>>

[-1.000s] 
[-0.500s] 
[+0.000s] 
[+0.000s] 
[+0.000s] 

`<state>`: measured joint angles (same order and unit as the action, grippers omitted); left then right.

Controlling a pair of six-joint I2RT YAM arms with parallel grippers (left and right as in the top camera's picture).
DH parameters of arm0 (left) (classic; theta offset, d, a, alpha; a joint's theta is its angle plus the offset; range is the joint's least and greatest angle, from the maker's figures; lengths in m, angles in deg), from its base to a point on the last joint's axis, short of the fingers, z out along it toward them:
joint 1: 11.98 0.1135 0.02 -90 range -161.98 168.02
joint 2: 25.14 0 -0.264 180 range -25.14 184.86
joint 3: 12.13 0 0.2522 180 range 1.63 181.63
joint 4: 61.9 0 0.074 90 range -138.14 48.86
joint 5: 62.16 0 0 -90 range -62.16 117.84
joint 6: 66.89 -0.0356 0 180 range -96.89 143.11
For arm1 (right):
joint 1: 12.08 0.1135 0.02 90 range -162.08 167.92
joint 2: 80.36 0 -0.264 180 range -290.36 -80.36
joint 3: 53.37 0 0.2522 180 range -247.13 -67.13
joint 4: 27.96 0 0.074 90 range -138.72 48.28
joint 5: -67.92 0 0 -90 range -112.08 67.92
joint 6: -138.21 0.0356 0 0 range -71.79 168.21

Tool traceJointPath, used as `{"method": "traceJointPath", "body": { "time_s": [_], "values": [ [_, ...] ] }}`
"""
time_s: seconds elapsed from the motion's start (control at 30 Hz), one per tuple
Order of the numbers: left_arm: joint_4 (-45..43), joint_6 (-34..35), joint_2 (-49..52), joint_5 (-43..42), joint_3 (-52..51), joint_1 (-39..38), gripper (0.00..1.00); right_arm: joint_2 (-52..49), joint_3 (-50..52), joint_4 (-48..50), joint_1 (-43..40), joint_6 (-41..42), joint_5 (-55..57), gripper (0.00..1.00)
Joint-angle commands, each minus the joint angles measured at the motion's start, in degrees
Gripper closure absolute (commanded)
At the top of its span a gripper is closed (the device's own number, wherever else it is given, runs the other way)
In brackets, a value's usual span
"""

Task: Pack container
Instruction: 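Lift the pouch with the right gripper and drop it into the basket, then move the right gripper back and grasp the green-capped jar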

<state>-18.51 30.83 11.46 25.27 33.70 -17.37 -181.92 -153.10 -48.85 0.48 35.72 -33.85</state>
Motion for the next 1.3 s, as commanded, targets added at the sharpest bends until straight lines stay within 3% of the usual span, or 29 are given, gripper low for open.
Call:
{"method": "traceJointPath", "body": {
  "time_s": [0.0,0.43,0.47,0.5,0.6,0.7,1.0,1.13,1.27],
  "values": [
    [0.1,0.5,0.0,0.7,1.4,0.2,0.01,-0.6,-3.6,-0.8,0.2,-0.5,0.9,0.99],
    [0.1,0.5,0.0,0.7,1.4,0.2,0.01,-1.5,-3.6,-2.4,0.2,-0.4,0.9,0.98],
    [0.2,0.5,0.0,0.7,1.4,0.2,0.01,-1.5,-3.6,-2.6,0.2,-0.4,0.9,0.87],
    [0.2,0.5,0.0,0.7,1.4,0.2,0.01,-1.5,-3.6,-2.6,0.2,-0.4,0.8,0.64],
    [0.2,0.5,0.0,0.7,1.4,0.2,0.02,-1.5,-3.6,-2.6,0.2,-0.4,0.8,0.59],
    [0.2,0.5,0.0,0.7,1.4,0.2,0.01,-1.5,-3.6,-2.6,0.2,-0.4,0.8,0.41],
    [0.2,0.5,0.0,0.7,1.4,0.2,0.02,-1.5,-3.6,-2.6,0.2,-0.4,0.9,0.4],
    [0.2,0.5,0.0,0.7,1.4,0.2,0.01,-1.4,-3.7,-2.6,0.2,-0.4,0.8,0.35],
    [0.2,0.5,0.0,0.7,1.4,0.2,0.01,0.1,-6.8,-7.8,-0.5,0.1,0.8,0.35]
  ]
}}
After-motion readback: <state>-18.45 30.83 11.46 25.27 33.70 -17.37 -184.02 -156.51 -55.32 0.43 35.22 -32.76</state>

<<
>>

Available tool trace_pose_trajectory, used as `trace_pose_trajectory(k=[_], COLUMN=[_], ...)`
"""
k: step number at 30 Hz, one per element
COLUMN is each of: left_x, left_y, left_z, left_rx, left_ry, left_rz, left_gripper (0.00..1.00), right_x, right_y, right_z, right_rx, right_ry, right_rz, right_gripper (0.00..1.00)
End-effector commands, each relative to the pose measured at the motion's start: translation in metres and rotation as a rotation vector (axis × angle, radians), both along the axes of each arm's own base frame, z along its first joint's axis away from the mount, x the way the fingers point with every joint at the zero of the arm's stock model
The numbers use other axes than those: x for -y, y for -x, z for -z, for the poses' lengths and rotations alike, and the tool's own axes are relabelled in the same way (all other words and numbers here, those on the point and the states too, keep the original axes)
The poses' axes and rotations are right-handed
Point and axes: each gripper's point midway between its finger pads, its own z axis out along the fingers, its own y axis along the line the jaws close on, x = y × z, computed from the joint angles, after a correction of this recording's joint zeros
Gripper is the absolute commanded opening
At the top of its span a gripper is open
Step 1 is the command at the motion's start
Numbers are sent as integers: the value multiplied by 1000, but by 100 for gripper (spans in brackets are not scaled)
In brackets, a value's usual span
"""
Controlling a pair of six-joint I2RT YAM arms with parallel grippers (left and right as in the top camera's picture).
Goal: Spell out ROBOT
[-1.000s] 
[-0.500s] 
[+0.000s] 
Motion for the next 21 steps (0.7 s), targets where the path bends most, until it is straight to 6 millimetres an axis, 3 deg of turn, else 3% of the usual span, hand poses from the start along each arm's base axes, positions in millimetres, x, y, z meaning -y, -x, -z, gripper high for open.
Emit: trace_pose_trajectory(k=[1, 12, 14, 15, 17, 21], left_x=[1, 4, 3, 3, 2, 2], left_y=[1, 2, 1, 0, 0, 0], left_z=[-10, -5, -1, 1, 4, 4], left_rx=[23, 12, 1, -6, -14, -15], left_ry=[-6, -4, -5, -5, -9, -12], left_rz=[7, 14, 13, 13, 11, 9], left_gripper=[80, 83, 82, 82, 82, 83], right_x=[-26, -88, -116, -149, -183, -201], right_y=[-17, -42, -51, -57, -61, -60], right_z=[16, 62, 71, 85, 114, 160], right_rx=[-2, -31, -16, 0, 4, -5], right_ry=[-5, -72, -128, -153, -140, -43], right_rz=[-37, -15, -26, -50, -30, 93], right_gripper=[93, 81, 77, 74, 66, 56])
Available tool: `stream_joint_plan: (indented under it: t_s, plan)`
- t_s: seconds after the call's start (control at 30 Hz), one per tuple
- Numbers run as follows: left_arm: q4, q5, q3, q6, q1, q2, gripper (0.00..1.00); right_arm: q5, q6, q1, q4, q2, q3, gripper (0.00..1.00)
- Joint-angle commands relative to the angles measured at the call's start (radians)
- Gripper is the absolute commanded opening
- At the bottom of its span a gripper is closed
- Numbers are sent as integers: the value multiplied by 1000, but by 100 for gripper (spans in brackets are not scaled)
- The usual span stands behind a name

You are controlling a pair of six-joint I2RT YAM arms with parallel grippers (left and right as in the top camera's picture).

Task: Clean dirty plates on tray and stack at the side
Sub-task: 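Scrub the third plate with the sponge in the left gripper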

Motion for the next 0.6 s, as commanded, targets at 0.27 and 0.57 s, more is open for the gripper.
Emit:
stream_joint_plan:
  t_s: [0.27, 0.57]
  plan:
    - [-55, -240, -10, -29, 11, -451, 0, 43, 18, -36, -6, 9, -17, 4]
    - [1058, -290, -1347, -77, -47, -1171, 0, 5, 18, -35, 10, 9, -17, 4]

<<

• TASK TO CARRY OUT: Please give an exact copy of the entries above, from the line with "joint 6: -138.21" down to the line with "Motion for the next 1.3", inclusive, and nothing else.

• WRITTEN ANSWER:
joint 6: -138.21 0.0356 0 0 range -71.79 168.21

Tool traceJointPath, used as `{"method": "traceJointPath", "body": { "time_s": [_], "values": [ [_, ...] ] }}`
"""
time_s: seconds elapsed from the motion's start (control at 30 Hz), one per tuple
Order of the numbers: left_arm: joint_4 (-45..43), joint_6 (-34..35), joint_2 (-49..52), joint_5 (-43..42), joint_3 (-52..51), joint_1 (-39..38), gripper (0.00..1.00); right_arm: joint_2 (-52..49), joint_3 (-50..52), joint_4 (-48..50), joint_1 (-43..40), joint_6 (-41..42), joint_5 (-55..57), gripper (0.00..1.00)
Joint-angle commands, each minus the joint angles measured at the motion's start, in degrees
Gripper closure absolute (commanded)
At the top of its span a gripper is closed (the device's own number, wherever else it is given, runs the other way)
In brackets, a value's usual span
"""

Task: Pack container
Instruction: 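Lift the pouch with the right gripper and drop it into the basket, then move the right gripper back and grasp the green-capped jar
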
<state>-18.51 30.83 11.46 25.27 33.70 -17.37 -181.92 -153.10 -48.85 0.48 35.72 -33.85</state>
Motion for the next 1.3 s, as commanded, targets added at the sharpest bends until straight lines stay within 3% of the usual span, or 29 are given, gripper low for open.

The exercise ends with this answer.